Lontano

All’inizio la botta è così forte che non ti rendi nemmeno conto, le cose ti girano attorno veloci e confuse, e rimani stordito, immobile. Ma poi lo senti il vuoto, come un buco nero sopra la bocca dello stomaco, ti prosciuga, ti succhia via l’energia, e sprofondi. Quando è morto mio padre avevo sedici anni, mi ricordo poco del funerale, dei giorni successivi, delle parole delle amici. È rimasta solamente qualche istantanea sbiadita, sfocata. Ma il vuoto che ho sentito me lo ricordo eccome. Succede che si forma questo buco profondo che ti mangia un po’ alla volta, scaricandoti del tutto, lasciandoti sfinito. Con il tempo, con gli anni, ti riesci a riprendere lentamente, ma il vuoto rimane sempre, alcuni giorni non ci fai caso quasi, certe notti ritorna insopportabile. Rimane lì, dentro di te, te lo porti dietro, stanne sicuro.
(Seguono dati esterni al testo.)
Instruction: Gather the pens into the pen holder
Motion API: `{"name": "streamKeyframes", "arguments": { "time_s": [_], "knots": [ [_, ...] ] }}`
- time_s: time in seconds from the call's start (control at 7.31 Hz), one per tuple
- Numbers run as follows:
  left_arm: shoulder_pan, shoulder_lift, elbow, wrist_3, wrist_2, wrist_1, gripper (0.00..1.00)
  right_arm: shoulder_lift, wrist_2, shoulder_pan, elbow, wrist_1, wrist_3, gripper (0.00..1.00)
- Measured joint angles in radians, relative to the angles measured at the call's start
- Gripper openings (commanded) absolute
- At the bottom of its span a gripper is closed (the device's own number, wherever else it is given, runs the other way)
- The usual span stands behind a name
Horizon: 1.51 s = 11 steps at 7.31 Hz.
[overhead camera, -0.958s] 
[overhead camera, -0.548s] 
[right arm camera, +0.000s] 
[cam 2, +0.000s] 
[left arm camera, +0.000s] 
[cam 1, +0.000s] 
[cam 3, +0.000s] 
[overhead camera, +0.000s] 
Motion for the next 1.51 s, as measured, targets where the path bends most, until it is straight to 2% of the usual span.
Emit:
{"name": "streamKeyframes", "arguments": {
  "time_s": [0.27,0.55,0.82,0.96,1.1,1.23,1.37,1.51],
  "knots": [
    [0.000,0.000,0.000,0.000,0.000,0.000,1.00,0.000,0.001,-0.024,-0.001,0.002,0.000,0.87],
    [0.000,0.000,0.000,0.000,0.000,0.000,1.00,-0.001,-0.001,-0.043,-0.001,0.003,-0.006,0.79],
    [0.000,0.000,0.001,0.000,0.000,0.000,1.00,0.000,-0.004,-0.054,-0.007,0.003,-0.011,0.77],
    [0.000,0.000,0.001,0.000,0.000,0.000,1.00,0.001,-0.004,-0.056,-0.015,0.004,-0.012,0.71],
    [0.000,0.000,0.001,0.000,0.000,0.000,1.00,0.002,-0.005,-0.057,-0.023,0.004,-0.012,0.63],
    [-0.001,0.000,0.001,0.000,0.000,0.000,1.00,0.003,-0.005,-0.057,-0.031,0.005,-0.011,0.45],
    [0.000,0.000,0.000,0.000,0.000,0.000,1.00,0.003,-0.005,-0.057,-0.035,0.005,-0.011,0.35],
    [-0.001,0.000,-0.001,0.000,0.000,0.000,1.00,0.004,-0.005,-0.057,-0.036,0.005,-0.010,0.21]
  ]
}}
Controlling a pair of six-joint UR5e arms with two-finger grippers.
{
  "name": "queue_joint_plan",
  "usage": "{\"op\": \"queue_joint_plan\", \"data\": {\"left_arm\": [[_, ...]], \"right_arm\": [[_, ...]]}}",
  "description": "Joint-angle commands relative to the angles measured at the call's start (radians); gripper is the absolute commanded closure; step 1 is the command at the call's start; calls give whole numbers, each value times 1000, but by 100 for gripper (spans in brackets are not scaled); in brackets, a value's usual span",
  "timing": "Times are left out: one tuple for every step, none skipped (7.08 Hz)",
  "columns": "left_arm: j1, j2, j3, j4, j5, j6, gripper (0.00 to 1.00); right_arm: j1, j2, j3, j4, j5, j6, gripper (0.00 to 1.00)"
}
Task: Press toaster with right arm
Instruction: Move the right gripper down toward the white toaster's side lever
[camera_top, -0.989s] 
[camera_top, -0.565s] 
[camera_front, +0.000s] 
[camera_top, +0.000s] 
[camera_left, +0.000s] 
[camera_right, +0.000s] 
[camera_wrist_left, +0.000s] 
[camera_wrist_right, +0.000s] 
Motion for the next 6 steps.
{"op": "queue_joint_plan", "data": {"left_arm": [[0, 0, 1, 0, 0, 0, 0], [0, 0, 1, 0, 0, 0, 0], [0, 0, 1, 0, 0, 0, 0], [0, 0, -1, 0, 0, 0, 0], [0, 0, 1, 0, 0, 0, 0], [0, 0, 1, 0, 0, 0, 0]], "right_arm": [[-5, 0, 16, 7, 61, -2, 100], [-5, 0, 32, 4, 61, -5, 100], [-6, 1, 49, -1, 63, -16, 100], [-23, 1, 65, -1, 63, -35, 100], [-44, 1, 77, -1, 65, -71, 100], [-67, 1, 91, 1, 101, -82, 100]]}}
Il vuoto ti fa riflettere, ti fa pensare quando senti le persone parlare della vita e di quanto sia fantastica, con i suoi  sorrisi, l’amore l’amicizia. E di colpo pensi che tutte queste cose possono essere spazzate via in un istante da una singola stronzata che ti travolge sul più bello, magari proprio quando stai andando al massimo e pensi di essere invincibile.

Mio padre è morto a causa di una emorragia cerebrale, una mattina di estate come mille altre, mentre lavorava allo sportello della banca. Così, di punto in bianco. Fino a quel momento era sempre stato benissimo, una salute di ferro. La sera prima mi ricordo che avevamo litigato, non ho fatto nemmeno in tempo a chiedergli scusa che ero all’ospedale con mio fratello e mia madre. Ci sentivamo persi, uniti ma del tutto disorientati. Nessuno di noi parlava, qualsiasi parola pareva superflua in quella circostanza, siamo stati abbracciati per tanto tempo, in silenzio.

“Soltanto il tempo può rimarginare le ferite” ti dicono, ma sono tutte palle, possono passare cento anni ma farà male sempre. Puoi imparare ad accettarlo, il male. Tanto il vuoto ci sarà sempre, ti farà sempre gelare il sangue, ti chiuderà lo stomaco, non ti farà dormire per l’angoscia che ti butta addosso. Ma in fondo credo che faccia parte della nostra vita, è inevitabile come respirare. Io ho deciso che non voglio più stare a pensarci, è difficile ma ci provo, sto imparando a farlo anche quando mi sembra che si stiano spegnendo tutte le luci. E vaffanculo al vuoto, penso chiudendo gli occhi, proiettandomi mentalmente verso tempi migliori, lontano dalle paranoie, lontano dalle parole di questa storia.